§ **WHAT IS NEEDED**:
Please reproduce exactly the lines that begin the listing below, up to and including the line where "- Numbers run" occurs.

======== SOURCE DATA ========

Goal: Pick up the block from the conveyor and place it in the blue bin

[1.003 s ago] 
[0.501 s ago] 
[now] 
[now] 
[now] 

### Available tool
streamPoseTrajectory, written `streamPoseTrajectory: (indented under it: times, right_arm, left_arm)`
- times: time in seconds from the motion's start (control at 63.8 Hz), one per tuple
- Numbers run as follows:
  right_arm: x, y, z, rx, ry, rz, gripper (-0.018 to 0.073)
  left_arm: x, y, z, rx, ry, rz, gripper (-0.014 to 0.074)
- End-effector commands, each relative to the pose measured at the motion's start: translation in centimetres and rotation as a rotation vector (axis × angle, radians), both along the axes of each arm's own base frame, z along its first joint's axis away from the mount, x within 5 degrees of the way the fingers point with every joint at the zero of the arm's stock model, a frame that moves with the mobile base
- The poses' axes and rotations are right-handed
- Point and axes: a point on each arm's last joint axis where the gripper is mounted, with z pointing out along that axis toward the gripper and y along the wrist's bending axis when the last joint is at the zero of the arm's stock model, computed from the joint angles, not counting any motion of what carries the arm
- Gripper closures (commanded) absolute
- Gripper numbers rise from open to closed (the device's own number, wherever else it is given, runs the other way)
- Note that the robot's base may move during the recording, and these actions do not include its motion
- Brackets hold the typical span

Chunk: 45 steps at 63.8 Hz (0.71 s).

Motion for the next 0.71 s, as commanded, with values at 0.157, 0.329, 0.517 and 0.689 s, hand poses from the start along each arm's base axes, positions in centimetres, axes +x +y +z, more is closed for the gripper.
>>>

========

§ **TASK RESULT**:
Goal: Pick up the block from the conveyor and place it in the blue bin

[1.003 s ago] 
[0.501 s ago] 
[now] 
[now] 
[now] 

### Available tool
streamPoseTrajectory, written `streamPoseTrajectory: (indented under it: times, right_arm, left_arm)`
- times: time in seconds from the motion's start (control at 63.8 Hz), one per tuple
- Numbers run as follows:

Besides this answer, nothing more is needed.